O declínio cognitivo consiste em um quadro de saúde em que há perda gradual das capacidades mentais, como memória, atenção, raciocínio e linguagem. Já a demência é o estudo mais avançado do declínio cognitivo, como a doença de Alzheimer

A primeira hipótese dos pesquisadores era concluir que a faixa etária, o gênero ou fatores demográficos seriam os principais elementos determinantes para o desenvolvimento de demência. No entanto, o grupo chegou ao resultado de que na América Latina, principalmente no Brasil, a população tem um perfil de risco de declínio cognitivo diferente de modelos de outros países.

“Os modelos de países desenvolvidos, que achávamos generalizáveis para o mundo todo, não são replicáveis. A América Latina e, particularmente, o Brasil, têm um perfil de risco de declínio cognitivo completamente diferente”, explica Eduardo Zimmer, líder do estudo e professor da Universidade Federal do Rio Grande do Sul (UFRGS).

Ao todo, foram analisadas 41 mil pessoas de alguns países da América Latina, divididos em dois grupos: baixa renda (Brasil, Colômbia e Equador) e alta renda (Uruguai e Chile). 

No Brasil, foram 9.412 pessoas diagnosticadas com declínio cognitivo analisadas, com base no Estudo Longitudinal da Saúde dos Idosos Brasileiros (ELSI-Brasil). A pesquisa mostrou que a baixa escolaridade foi o maior fator de risco para o desenvolvimento do quadro de saúde. Em seguida, aparecem saúde mental, atividade física, tabagismo, isolamento social, entre outros. Diferente da maioria dos casos ao redor do mundo, idade e sexo apareceram de forma menos relevante. 

O fator escolaridade também foi constatado nos outros países mais pobres. Já em regiões mais favorecidas economicamente, o fator demográfico teve destaque. Os pesquisadores também destacam que normalmente é mais difícil obter informações sobre como a educação impacta no desenvolvimento cerebral, porém, como no Brasil a falta de escolaridade é muito presente, o fator pode ser um comparativo.

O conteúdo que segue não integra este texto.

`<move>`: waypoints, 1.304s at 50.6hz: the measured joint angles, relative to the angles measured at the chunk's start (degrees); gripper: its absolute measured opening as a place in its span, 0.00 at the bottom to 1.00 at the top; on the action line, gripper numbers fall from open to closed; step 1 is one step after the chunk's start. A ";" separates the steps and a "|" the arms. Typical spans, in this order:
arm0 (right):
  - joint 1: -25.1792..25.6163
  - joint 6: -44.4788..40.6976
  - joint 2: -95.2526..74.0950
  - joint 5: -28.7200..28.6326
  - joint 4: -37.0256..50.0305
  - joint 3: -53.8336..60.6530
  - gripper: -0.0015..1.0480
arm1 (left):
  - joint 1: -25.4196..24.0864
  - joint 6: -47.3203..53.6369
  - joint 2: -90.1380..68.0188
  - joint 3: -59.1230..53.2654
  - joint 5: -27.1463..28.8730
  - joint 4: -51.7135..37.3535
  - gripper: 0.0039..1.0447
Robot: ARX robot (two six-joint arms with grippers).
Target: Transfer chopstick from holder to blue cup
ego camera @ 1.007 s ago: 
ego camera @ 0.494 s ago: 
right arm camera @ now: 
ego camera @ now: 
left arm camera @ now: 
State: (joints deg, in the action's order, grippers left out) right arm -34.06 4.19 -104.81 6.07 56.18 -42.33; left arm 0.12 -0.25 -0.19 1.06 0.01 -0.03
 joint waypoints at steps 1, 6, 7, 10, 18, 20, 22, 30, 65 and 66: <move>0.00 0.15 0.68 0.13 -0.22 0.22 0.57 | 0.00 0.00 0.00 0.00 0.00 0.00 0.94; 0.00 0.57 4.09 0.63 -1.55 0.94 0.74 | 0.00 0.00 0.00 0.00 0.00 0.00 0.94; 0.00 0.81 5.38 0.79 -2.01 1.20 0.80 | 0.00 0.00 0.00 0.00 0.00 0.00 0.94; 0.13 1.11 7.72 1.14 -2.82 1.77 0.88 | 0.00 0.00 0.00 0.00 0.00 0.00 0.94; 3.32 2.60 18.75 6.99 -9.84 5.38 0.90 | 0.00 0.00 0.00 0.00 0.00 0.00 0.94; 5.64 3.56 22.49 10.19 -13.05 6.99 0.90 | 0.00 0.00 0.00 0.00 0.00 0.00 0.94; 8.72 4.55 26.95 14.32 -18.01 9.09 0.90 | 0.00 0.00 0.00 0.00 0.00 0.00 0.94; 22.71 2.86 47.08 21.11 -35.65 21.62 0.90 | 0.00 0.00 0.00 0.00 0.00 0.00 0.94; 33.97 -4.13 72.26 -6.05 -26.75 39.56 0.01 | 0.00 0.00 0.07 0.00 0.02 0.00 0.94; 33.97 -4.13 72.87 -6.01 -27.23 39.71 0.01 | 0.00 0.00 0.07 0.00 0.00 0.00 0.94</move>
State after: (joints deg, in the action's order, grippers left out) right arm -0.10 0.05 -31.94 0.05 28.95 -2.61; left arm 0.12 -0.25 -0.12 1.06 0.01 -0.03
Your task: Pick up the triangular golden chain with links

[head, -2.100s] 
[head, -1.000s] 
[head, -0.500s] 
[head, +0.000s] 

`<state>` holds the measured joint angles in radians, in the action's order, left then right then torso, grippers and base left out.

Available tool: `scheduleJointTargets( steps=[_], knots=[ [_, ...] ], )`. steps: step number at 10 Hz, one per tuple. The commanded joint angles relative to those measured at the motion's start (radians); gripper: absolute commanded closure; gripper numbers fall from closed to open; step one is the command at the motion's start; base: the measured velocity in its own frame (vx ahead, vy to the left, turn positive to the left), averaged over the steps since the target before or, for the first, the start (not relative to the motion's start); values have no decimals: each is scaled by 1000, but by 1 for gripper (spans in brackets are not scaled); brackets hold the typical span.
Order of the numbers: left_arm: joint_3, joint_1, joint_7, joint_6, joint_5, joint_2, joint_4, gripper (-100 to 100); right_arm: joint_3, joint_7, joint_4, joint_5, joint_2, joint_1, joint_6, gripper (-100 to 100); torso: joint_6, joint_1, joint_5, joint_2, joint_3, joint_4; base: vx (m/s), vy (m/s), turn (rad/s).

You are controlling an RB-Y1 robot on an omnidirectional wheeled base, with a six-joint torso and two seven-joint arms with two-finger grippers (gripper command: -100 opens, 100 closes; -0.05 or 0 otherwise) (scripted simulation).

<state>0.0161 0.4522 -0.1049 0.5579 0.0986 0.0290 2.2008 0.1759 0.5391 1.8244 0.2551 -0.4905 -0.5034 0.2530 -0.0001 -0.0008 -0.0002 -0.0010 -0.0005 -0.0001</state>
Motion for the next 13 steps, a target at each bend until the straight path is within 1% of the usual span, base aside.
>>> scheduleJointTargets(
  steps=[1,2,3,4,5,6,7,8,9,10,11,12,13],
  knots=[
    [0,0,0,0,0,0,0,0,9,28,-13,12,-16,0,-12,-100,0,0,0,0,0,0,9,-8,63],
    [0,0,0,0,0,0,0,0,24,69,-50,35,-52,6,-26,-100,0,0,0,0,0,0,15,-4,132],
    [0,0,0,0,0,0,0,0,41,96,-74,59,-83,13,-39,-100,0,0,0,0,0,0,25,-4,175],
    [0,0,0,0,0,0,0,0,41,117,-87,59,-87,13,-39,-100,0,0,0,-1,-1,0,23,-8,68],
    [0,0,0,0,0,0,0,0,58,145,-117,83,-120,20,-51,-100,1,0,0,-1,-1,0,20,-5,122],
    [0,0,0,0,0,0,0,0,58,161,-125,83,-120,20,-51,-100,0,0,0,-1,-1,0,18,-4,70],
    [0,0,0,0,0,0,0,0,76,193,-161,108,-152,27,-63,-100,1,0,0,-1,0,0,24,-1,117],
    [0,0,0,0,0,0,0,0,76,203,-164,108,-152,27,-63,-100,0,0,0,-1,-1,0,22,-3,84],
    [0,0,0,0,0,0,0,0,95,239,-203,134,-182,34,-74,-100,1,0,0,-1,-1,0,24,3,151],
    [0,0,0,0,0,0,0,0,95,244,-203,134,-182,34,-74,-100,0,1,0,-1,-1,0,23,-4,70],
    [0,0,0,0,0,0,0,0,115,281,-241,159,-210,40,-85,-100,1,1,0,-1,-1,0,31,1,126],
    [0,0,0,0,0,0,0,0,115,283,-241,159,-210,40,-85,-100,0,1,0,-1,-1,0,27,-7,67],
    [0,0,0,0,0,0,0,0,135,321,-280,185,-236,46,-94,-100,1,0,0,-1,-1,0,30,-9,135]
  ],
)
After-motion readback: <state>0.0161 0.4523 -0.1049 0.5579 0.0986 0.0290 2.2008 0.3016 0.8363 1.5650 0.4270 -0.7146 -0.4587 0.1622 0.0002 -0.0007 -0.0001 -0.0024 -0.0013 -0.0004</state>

“Nosso estudo acaba comprovando que a educação, que é um fator social, tem um impacto maior no Brasil [no desenvolvimento da demência] do que idade ou sexo, diferentemente do que acontece na Europa e nos Estados Unidos", explica ao g1 Wyllians Borelli, professor do Departamento de Ciências Morfológicas da Universidade da UFRGS.

"Conseguimos mostrar que a determinante social tem, sim, total influência na cognição e na independência do indivíduo", completa o pesquisador.

De acordo com a Pesquisa Nacional por Amostras de Domicílios 2022, do Instituto Brasileiro de Geografia e Estatística (Pnad – IBGE), há quase 10 milhões de jovens de 15 a 29 anos que não concluíram a educação básica no Brasil. 

Reserva cognitiva

Os pesquisadores explicam que até os 20 anos, criamos uma espécie de "reserva cognitiva" ao realizar atividades que estimulam o raciocínio, formando uma "poupança" que ficará armazenada no cérebro para o futuro. 

Porém, ao envelhecermos, o cérebro pode acumular proteínas insolúveis que formam “gruminhos”. Esse processo pode levar à neurodegeneração, que é o desgaste e morte das células nervosas. Nesse momento é que a "reserva cognitiva" é acionada para dificultar o aparecimento dos sintomas. 

“Não que estudar vá impedir o acúmulo das proteínas. Imagine o mesmo dano cerebral em duas pessoas: uma que estudou menos e outra que estudou mais. Na primeira, os sintomas vão aparecer antes. Na pessoa que foi mais estimulada, ela ‘aguenta’ esses danos cerebrais por mais tempo e retarda os sinais por 5, 10 anos”, diz Lucas Uglione Da Ros, doutorando em farmacologia e terapêutica pela UFRGS.